#### EXERCISE PROMPT:
From the entries that follow, reproduce exactly and only the lines from the line with "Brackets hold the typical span" to the line with "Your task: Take", endpoints included.

[Records from a collection]
.....

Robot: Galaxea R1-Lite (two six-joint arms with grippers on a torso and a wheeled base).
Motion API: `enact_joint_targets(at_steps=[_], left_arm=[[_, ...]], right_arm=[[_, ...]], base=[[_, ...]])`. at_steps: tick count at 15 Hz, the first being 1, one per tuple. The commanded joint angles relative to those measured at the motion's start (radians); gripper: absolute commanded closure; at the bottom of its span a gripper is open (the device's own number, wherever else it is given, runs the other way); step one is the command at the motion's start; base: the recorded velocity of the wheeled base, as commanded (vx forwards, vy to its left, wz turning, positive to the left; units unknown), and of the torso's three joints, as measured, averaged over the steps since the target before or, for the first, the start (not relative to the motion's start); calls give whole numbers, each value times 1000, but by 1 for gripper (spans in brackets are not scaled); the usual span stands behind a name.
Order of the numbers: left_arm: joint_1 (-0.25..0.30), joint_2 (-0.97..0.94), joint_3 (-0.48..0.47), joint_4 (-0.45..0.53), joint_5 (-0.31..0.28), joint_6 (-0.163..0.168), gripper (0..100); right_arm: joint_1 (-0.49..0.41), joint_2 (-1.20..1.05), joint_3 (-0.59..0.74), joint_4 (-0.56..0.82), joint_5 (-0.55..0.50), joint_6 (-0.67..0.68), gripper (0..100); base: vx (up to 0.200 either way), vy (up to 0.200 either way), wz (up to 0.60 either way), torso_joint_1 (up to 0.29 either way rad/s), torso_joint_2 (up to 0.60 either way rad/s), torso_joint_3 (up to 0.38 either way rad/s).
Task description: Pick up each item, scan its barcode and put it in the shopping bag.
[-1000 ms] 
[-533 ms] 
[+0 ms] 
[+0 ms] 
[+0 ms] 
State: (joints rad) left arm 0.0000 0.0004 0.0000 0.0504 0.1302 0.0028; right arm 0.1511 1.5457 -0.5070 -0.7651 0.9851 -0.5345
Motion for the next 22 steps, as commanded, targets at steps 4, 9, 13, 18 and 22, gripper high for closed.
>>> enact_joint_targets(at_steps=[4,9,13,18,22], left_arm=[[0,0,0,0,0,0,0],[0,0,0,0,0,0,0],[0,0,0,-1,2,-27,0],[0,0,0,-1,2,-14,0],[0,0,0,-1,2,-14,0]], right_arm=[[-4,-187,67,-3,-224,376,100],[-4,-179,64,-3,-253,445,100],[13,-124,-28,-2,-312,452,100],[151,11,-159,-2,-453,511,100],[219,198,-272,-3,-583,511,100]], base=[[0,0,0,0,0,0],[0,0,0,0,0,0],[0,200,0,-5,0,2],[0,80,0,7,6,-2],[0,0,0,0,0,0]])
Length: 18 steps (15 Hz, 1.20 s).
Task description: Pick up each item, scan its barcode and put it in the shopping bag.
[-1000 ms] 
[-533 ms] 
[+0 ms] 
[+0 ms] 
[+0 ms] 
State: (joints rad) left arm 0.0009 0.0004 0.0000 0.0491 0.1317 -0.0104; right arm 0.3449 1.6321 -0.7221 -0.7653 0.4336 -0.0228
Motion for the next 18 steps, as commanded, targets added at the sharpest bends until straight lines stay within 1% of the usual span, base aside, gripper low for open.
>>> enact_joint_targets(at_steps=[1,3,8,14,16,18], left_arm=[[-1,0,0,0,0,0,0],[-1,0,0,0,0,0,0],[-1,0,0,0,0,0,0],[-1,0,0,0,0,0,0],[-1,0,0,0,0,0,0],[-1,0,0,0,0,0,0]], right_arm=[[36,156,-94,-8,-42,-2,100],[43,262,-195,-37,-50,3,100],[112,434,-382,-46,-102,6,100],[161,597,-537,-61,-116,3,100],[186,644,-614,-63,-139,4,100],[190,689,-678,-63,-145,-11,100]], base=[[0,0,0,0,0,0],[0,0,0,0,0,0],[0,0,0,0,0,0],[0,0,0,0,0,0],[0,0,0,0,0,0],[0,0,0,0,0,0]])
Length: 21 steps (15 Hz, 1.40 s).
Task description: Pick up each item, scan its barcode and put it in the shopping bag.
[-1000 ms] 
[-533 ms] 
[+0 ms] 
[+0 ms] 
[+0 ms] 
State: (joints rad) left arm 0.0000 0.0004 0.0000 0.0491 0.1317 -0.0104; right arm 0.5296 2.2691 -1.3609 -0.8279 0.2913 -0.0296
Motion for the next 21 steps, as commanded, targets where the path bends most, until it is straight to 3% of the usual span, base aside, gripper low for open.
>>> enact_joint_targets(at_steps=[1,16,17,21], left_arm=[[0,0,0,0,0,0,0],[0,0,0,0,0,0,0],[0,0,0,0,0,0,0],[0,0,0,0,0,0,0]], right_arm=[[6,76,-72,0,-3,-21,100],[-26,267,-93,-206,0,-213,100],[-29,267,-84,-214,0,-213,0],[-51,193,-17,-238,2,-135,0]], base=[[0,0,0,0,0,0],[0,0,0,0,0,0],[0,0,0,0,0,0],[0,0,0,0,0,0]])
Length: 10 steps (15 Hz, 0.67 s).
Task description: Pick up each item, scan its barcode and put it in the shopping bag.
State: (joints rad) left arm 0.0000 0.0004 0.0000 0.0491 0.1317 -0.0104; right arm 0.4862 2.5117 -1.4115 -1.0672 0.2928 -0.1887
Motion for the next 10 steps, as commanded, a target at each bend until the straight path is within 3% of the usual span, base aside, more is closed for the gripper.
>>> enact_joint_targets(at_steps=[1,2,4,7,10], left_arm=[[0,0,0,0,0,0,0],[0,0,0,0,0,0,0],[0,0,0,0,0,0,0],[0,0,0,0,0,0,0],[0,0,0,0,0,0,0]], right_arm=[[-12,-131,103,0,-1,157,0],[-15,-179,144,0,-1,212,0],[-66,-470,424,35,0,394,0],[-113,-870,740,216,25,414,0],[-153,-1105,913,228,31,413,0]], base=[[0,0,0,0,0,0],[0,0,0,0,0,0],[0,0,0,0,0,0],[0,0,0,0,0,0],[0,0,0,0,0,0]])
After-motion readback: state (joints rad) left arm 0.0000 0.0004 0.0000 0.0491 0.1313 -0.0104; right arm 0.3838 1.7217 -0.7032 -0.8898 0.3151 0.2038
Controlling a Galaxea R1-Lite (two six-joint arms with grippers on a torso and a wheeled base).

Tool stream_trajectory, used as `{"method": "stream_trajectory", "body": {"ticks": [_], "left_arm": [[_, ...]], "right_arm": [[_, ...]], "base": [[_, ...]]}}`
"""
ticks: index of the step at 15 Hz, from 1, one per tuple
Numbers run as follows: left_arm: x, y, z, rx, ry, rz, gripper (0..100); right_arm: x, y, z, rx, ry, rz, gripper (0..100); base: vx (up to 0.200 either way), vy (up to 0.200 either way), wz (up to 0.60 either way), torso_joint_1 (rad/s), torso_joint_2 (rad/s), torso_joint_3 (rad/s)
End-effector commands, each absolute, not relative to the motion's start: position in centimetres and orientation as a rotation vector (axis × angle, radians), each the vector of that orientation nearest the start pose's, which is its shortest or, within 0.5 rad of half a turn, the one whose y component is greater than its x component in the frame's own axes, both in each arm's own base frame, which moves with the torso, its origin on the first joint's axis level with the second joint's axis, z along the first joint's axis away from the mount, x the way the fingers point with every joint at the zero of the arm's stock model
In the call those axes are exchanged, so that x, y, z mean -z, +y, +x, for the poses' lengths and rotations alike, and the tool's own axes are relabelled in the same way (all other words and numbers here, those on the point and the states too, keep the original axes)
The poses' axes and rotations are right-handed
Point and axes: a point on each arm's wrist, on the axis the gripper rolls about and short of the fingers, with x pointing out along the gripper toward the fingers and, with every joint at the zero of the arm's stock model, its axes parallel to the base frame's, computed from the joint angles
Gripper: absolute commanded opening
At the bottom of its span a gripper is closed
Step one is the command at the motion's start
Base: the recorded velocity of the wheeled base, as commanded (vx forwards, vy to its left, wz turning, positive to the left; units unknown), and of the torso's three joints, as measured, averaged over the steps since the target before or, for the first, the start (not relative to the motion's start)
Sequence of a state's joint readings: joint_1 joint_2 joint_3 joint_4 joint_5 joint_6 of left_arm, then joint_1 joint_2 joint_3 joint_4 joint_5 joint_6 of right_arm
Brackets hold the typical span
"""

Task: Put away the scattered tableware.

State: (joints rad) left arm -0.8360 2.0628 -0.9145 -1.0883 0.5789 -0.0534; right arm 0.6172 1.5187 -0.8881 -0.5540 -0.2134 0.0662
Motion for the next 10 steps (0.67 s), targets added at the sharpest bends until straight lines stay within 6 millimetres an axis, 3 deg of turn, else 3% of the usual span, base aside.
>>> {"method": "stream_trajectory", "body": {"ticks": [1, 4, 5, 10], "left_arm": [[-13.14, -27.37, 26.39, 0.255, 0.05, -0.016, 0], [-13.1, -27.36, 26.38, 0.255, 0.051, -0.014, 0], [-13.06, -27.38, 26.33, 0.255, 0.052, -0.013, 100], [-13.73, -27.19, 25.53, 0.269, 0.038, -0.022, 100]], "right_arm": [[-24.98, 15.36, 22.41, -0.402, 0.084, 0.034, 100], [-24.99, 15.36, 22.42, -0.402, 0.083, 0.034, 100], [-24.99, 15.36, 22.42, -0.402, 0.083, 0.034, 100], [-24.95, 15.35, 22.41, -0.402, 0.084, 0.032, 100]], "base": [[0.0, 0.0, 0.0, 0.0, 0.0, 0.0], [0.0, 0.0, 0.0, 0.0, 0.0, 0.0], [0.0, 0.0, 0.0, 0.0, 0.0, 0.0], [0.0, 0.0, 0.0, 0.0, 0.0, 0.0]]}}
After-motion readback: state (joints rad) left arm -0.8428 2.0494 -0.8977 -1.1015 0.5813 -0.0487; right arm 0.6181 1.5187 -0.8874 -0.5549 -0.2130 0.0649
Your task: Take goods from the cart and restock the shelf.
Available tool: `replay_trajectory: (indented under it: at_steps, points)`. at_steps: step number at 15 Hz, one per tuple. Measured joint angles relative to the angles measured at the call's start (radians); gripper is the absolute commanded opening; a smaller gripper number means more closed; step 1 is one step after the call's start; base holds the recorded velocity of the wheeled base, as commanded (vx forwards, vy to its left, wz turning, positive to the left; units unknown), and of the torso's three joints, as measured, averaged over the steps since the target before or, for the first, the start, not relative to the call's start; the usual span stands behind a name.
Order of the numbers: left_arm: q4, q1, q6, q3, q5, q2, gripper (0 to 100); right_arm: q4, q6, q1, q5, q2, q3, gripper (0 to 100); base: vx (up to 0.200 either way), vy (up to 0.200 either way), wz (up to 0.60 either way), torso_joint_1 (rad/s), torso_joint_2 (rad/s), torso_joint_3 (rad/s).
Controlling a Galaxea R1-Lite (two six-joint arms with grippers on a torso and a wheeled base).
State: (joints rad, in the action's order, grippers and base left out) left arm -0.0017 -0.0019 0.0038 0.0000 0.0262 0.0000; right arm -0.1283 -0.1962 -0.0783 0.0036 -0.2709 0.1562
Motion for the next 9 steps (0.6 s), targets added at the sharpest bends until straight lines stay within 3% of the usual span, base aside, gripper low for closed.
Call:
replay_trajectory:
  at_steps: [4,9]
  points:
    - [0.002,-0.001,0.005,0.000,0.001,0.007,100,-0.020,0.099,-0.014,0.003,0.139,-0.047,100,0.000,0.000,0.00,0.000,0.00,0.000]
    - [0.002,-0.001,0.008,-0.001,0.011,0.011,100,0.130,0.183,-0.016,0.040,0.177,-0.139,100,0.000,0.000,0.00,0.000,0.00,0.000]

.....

#### RESPONSE BELOW:
Brackets hold the typical span
"""

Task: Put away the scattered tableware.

State: (joints rad) left arm -0.8360 2.0628 -0.9145 -1.0883 0.5789 -0.0534; right arm 0.6172 1.5187 -0.8881 -0.5540 -0.2134 0.0662
Motion for the next 10 steps (0.67 s), targets added at the sharpest bends until straight lines stay within 6 millimetres an axis, 3 deg of turn, else 3% of the usual span, base aside.
>>> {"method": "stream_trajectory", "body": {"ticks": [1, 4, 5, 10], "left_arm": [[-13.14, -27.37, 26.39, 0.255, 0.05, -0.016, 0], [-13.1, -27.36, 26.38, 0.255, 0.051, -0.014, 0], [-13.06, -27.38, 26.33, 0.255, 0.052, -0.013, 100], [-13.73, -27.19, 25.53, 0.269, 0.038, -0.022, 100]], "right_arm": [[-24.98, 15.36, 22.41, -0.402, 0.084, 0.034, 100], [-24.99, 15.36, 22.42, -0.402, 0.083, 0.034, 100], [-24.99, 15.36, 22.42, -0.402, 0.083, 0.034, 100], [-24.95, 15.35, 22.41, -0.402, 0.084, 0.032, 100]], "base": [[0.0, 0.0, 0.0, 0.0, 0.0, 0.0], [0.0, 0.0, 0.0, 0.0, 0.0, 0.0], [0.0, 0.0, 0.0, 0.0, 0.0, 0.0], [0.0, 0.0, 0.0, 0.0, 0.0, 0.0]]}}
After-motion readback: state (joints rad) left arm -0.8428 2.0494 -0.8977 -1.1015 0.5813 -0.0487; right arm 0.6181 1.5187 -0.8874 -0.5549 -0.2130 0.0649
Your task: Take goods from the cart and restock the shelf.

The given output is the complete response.